In order to make volumes available to block hosts, the volumes must be assigned, or mapped, to the hosts.
Configuration Components
The components of block storage configuration are:
Subsystems. A subsystem is an NVMe container for volumes, or namespaces. It is configured with a unique NVMe identifier, an NQN, which makes it discoverable by hosts as a remote block storage device. A subsystem on VAST Cluster is configured as a block-enabled view on a dedicated path.
Volumes. Volumes are units of capacity that can be provisioned on a subsystem. Each volume has a path relative to the subsystem path. The path can be backed up with snapshots. Snapshots of volumes can also be presented as volumes to hosts.
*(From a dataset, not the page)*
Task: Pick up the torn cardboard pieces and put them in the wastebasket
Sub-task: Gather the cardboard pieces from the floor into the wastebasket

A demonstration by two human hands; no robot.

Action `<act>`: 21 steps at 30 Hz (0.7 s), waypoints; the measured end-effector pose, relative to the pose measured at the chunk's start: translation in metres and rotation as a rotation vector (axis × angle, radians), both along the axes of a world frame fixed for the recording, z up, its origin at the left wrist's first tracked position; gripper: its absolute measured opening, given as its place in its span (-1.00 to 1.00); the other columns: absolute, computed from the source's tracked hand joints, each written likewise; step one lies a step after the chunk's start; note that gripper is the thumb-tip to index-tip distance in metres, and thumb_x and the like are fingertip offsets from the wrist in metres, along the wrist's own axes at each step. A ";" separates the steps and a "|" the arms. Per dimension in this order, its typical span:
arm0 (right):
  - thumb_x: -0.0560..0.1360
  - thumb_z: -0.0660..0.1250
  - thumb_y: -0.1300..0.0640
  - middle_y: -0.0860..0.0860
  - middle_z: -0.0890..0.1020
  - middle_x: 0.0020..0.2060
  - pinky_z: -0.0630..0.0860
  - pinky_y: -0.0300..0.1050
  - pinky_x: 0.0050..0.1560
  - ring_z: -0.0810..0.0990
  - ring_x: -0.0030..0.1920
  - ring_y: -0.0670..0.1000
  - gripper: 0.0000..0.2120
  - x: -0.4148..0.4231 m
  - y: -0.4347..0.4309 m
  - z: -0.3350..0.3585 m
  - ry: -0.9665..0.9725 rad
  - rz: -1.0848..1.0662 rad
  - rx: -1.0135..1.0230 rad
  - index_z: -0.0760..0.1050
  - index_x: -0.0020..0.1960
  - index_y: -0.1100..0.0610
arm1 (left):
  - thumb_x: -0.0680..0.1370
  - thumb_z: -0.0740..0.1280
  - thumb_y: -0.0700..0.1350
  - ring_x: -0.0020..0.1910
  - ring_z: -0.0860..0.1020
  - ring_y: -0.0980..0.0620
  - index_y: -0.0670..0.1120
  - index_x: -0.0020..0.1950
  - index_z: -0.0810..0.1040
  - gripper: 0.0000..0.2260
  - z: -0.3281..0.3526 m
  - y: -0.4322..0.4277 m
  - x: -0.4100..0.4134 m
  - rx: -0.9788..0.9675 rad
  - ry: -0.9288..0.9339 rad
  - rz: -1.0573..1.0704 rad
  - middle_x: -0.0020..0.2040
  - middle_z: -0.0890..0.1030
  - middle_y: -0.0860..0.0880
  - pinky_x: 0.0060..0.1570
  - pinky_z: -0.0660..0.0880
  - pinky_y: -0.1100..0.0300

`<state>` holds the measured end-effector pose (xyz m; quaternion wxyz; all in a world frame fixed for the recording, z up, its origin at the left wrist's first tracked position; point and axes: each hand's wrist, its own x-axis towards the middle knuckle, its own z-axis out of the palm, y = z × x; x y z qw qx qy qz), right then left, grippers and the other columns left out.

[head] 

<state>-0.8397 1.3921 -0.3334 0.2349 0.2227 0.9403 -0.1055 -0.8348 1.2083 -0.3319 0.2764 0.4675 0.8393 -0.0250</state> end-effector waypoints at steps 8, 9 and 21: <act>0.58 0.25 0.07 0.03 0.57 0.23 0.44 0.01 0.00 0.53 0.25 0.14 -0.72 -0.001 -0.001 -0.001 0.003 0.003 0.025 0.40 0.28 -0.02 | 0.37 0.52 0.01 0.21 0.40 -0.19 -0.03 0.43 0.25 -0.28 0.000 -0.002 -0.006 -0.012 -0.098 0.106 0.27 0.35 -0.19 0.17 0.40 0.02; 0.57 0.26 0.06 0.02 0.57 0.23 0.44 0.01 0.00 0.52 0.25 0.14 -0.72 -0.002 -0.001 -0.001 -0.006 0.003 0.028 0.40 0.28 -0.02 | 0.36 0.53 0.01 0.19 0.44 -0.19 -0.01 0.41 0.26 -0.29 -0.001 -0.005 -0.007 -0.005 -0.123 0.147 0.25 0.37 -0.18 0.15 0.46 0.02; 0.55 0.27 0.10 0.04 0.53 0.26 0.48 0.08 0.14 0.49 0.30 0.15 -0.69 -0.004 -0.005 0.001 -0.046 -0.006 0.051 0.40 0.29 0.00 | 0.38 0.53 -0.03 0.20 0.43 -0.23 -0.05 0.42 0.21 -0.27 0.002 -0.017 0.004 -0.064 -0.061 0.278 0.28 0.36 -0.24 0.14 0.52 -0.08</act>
Hosts. NVMe/TCP hosts must be defined on the cluster with their NQN, a unique identifier created on each host by the NVMe/TCP client host configuration.
Configuration Workflow
Follow this workflow to create a subsystem, provision volumes and make them available to hosts:
Create subsystem(s) by creating a view and enabling only the Block protocol on that view. See Creating a Block Storage Subsystem (View).
Note
Avoid nesting the view under views that are accessible to other client protocols such as NFS or SMB, since clients will see the volume as a directory without being able to access it.
Create volume(s) on a subsystem.
Add the hosts to the cluster.
Map hosts to volumes. You can map multiple hosts to a volume or map multiple volumes to a host.